REQUIREMENT: Return the listing exactly, please; no pictures.

DATA PROVIDED:
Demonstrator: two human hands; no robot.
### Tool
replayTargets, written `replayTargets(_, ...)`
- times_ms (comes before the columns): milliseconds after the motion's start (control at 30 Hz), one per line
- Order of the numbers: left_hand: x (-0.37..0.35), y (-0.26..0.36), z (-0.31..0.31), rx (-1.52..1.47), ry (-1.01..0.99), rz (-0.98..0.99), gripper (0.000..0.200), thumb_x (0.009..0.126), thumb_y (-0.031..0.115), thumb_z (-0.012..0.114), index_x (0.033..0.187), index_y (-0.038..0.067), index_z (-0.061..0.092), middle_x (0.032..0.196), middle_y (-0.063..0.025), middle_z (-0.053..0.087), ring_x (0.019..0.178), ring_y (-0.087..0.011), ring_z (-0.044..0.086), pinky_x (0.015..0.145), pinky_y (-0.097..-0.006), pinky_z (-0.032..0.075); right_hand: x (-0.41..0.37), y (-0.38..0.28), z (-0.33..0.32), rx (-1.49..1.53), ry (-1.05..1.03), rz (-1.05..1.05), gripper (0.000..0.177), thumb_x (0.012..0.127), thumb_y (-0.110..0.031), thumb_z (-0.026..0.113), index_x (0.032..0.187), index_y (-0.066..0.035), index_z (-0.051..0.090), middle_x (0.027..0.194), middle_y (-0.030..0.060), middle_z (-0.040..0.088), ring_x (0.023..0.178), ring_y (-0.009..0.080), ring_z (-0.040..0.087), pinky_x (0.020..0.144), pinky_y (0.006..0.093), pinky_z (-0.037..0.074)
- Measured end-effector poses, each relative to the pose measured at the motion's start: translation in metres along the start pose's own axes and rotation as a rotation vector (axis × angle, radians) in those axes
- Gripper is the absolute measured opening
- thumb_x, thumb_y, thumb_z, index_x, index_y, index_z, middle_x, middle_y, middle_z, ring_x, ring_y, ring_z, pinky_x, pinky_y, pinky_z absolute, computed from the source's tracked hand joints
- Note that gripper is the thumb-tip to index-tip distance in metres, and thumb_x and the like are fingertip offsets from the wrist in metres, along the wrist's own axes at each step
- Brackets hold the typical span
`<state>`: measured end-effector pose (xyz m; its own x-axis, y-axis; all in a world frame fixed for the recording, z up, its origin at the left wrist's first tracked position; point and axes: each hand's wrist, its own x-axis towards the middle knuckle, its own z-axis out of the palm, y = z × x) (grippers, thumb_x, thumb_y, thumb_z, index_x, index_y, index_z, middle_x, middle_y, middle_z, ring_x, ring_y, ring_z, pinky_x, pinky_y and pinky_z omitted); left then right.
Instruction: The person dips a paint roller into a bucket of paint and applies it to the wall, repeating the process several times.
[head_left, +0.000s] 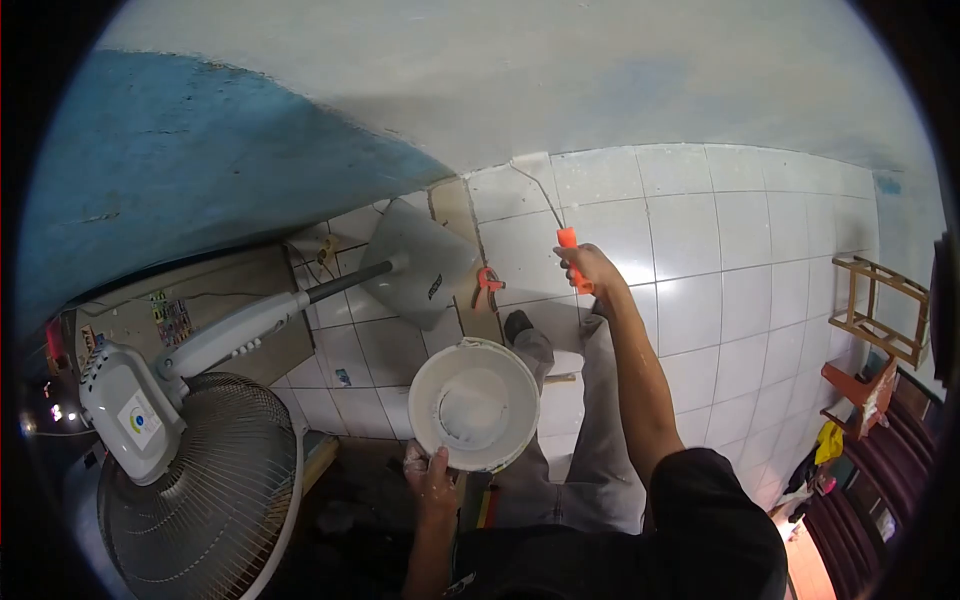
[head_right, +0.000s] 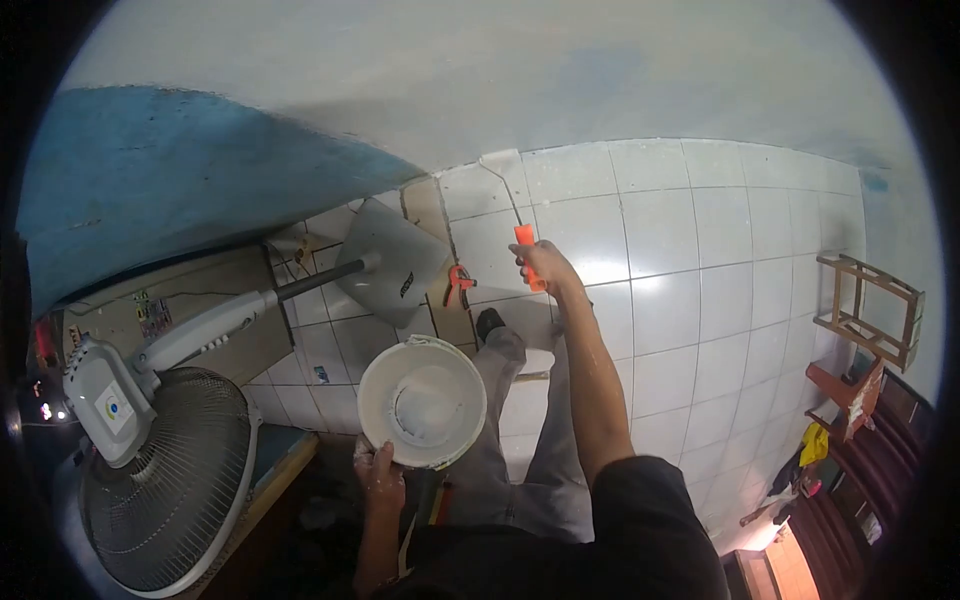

ANSWER SPACE:
Demonstrator: two human hands; no robot.
### Tool
replayTargets, written `replayTargets(_, ...)`
- times_ms (comes before the columns): milliseconds after the motion's start (control at 30 Hz), one per line
- Order of the numbers: left_hand: x (-0.37..0.35), y (-0.26..0.36), z (-0.31..0.31), rx (-1.52..1.47), ry (-1.01..0.99), rz (-0.98..0.99), gripper (0.000..0.200), thumb_x (0.009..0.126), thumb_y (-0.031..0.115), thumb_z (-0.012..0.114), index_x (0.033..0.187), index_y (-0.038..0.067), index_z (-0.061..0.092), middle_x (0.032..0.196), middle_y (-0.063..0.025), middle_z (-0.053..0.087), ring_x (0.019..0.178), ring_y (-0.087..0.011), ring_z (-0.044..0.086), pinky_x (0.015..0.145), pinky_y (-0.097..-0.006), pinky_z (-0.032..0.075); right_hand: x (-0.41..0.37), y (-0.38..0.28), z (-0.33..0.32), rx (-1.49..1.53), ry (-1.05..1.03), rz (-1.05..1.05), gripper (0.000..0.177), thumb_x (0.012..0.127), thumb_y (-0.110..0.031), thumb_z (-0.026..0.113), index_x (0.032..0.187), index_y (-0.066..0.035), index_z (-0.051..0.090), middle_x (0.027..0.194), middle_y (-0.030..0.060), middle_z (-0.040..0.088), ring_x (0.023..0.178), ring_y (-0.009..0.080), ring_z (-0.040..0.087), pinky_x (0.020..0.144), pinky_y (0.006..0.093), pinky_z (-0.037..0.074)
- Measured end-effector poses, each relative to the pose measured at the motion's start: translation in metres along the start pose's own axes and rotation as a rotation vector (axis × angle, radians) in those axes
- Gripper is the absolute measured opening
- thumb_x, thumb_y, thumb_z, index_x, index_y, index_z, middle_x, middle_y, middle_z, ring_x, ring_y, ring_z, pinky_x, pinky_y, pinky_z absolute, computed from the source's tracked hand joints
- Note that gripper is the thumb-tip to index-tip distance in metres, and thumb_x and the like are fingertip offsets from the wrist in metres, along the wrist's own axes at each step
- Brackets hold the typical span
`<state>`: measured end-effector pose (xyz m; its own x-axis, y-axis; all in a world frame fixed for the recording, z up, its origin at the left wrist's first tracked position; point and axes: each hand's wrist, its own x-axis towards the middle knuckle, its own z-axis out of the palm, y = z × x) (grippers, thumb_x, thumb_y, thumb_z, index_x, index_y, index_z, middle_x, middle_y, middle_z, ring_x, ring_y, ring_z, pinky_x, pinky_y and pinky_z omitted); left then right.
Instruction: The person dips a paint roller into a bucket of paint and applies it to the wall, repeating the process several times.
[head_left, +0.000s] 
[head_right, +0.000s] 

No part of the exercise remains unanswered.